80 LET A$(1,N+65)=CHR$ (INT (RND*26)+166)
90 IF INT (RND*40)=10 THEN LET A$(1,N+65)="\@@"
95 IF A$(1,N+1)="\@@" THEN GOTO 350
100 LET N=N+2
105 IF X<>0 THEN GOTO 140
110 IF INKEY$="8" AND Z<28 THEN LET Z=Z+1
120 IF INKEY$="5" AND Z>1 THEN LET Z=Z-1
130 IF INKEY$="7" THEN GOTO 140
135 GOTO 70
140 LET H=H-2
150 PRINT AT H,Z+1;
155 LET R=PEEK (PEEK 16398+256*PEEK 16399)
156 PRINT "."
160 PRINT AT H+2,Z+1;" "
170 LET X=1
180 IF R<>0 THEN GOTO 250
190 IF H<3 THEN PRINT AT H,Z+1;" "
200 IF H<3 THEN LET X=0
210 GOTO 70
250 IF R-165<0 THEN LET R=165
255 LET S=S+(R-165)
260 LET X=0
270 PRINT AT 1,0;S
280 IF H=3 THEN LET A$(1,N+(Z-1))=" "
290 IF H=5 THEN LET A$(1,N+(32+Z))=" "
300 LET H=19
310 GOTO 70
350 CLS
360 PRINT "SCORE","HIGH-SCORE"
370 IF S>HS THEN LET HS=S
380 PRINT S,HS
390 PRINT
400 PRINT "THE ""\@@"" GOT AWAY."
410 PRINT
420 PRINT "DO YOU WANT TO TRY AGAIN(Y/N)?"
430 INPUT Z$
440 IF Z$<>"YES" AND Z$<>"Y" AND Z$<>"NO" AND Z$<>"N" THEN GOTO 430
450 CLS
460 IF Z$="YES" OR Z$="Y" THEN GOTO 8
470 STOP
500 PRINT TAB 12;"GUNNER"
510 PRINT TAB 12;"------"
520 PRINT
530 PRINT "THE POINT OF THIS GAME IS TO GET AS MANY POINTS AS POSSIBLE BY SHOOTING THE LETTERS; BUT YOU MUST NOT LET THE ""\@@"" GET AWAY."

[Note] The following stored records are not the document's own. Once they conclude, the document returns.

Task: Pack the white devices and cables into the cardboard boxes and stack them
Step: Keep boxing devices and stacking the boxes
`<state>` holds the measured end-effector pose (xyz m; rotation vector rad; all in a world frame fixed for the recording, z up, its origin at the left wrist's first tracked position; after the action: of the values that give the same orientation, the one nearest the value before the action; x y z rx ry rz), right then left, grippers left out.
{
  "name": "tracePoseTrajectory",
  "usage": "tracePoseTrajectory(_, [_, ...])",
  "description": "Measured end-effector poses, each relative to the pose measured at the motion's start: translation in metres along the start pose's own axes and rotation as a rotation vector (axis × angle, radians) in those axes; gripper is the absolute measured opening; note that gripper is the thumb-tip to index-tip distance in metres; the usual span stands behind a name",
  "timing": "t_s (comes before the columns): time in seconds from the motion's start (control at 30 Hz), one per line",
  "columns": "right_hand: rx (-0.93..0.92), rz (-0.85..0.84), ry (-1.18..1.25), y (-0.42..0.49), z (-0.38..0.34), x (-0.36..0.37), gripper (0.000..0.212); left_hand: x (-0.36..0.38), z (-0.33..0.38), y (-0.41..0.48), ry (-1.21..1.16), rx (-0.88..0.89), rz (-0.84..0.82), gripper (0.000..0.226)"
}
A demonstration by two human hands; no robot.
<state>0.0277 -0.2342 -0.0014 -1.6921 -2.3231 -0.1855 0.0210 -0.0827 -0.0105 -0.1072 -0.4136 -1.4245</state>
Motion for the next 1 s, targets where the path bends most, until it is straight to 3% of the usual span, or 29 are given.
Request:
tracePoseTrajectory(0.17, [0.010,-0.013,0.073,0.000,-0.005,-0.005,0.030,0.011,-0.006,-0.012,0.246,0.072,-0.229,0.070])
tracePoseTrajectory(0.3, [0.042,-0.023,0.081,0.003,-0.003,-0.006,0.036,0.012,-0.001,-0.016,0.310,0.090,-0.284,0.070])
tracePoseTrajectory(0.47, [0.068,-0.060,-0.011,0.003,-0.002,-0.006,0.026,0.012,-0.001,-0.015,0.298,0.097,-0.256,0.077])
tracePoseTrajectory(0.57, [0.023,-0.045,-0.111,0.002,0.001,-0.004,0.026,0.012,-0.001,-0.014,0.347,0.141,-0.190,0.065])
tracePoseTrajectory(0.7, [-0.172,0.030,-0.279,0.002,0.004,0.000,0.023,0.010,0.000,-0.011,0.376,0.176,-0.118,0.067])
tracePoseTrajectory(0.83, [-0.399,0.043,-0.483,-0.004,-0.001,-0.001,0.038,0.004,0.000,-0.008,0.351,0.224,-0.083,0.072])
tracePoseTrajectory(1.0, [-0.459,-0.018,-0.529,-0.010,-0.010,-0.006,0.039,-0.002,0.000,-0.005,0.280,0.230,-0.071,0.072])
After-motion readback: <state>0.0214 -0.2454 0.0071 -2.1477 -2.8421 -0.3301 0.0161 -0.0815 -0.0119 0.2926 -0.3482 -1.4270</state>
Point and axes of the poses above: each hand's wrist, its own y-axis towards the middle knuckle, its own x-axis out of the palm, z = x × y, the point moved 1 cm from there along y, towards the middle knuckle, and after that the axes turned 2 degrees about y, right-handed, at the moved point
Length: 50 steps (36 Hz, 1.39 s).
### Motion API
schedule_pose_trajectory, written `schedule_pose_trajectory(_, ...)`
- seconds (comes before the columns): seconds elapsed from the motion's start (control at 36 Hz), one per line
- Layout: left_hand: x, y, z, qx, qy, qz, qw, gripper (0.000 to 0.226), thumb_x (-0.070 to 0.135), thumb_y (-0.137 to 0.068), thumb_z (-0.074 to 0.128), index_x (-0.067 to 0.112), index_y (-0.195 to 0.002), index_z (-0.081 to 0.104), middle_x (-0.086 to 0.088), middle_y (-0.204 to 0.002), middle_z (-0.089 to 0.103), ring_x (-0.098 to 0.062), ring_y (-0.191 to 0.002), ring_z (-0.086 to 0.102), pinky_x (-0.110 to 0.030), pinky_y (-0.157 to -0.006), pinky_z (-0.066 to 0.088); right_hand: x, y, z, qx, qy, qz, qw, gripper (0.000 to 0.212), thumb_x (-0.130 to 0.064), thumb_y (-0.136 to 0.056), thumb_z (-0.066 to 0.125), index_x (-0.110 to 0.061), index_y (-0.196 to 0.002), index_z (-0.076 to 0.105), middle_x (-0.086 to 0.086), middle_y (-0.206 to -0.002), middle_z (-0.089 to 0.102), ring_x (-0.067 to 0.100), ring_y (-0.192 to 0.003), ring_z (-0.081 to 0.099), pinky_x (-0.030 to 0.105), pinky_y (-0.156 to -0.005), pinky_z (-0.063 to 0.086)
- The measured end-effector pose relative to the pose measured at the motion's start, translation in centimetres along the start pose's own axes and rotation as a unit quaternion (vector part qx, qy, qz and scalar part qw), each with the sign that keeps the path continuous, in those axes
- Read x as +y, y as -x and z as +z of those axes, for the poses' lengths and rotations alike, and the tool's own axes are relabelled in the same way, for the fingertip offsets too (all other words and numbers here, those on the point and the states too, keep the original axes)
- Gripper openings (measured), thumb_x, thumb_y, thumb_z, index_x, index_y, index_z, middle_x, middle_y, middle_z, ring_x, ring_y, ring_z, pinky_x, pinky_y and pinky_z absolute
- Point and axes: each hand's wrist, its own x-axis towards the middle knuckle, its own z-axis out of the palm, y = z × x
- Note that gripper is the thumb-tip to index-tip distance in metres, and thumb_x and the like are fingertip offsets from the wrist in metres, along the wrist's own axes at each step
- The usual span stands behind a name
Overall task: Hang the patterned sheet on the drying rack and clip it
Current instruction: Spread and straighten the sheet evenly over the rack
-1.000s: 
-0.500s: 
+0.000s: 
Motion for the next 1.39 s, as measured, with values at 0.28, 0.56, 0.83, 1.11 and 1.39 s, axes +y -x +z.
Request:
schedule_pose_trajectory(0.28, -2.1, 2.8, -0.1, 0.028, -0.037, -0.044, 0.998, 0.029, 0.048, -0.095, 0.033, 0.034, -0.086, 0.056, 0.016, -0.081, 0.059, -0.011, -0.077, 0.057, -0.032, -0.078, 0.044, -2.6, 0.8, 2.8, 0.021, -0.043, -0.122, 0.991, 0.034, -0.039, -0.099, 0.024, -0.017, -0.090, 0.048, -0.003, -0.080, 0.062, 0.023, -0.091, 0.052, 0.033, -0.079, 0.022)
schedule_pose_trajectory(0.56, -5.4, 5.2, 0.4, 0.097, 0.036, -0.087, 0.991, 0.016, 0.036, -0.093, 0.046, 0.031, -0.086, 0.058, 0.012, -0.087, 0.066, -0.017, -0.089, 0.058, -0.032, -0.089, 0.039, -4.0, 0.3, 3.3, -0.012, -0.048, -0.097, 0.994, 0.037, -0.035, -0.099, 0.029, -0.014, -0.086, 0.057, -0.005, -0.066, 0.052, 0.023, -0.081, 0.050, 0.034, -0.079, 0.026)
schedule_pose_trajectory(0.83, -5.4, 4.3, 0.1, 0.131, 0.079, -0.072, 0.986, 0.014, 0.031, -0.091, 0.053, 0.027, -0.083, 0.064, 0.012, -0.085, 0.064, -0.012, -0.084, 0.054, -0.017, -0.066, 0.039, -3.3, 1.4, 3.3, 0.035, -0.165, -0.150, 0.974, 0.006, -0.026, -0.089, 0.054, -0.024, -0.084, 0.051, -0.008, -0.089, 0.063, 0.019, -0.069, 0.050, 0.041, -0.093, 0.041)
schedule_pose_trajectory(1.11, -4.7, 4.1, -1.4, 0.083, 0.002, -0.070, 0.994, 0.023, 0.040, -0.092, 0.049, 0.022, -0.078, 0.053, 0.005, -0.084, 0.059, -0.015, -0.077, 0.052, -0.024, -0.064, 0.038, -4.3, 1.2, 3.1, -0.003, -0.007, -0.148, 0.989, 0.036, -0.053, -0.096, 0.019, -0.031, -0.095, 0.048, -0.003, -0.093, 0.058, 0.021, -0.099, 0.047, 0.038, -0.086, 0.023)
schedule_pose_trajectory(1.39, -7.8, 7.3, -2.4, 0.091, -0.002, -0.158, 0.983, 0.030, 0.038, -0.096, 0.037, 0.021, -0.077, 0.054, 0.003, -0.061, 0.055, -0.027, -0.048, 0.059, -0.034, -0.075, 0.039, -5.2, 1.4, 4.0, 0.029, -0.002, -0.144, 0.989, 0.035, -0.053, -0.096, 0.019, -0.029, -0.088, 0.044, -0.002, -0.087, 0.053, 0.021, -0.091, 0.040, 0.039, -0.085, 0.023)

540 PRINT "THE FURTHER THE LETTER IS IN THE ALPHABET THE MORE ITS WORTH. FOR EXAMPLE ""%Z"" IS WORTH MORE THAN ""%A"". TO MOVE THE GUN YOU USE THE"
550 PRINT "CURSOR KEYS AND THE UPWARD POINTING CURSOR KEY TO FIRE.",,,"GOOD LUCK"
560 PRINT
570 PRINT "HIT ANY KEY TO CONTINUE."
580 IF INKEY$="" THEN GOTO 580
590 CLS
600 GOTO 5
700 SAVE "1006%7"
710 RUN
Note: Type-in program listings on this website use ZMAKEBAS notation for graphics characters.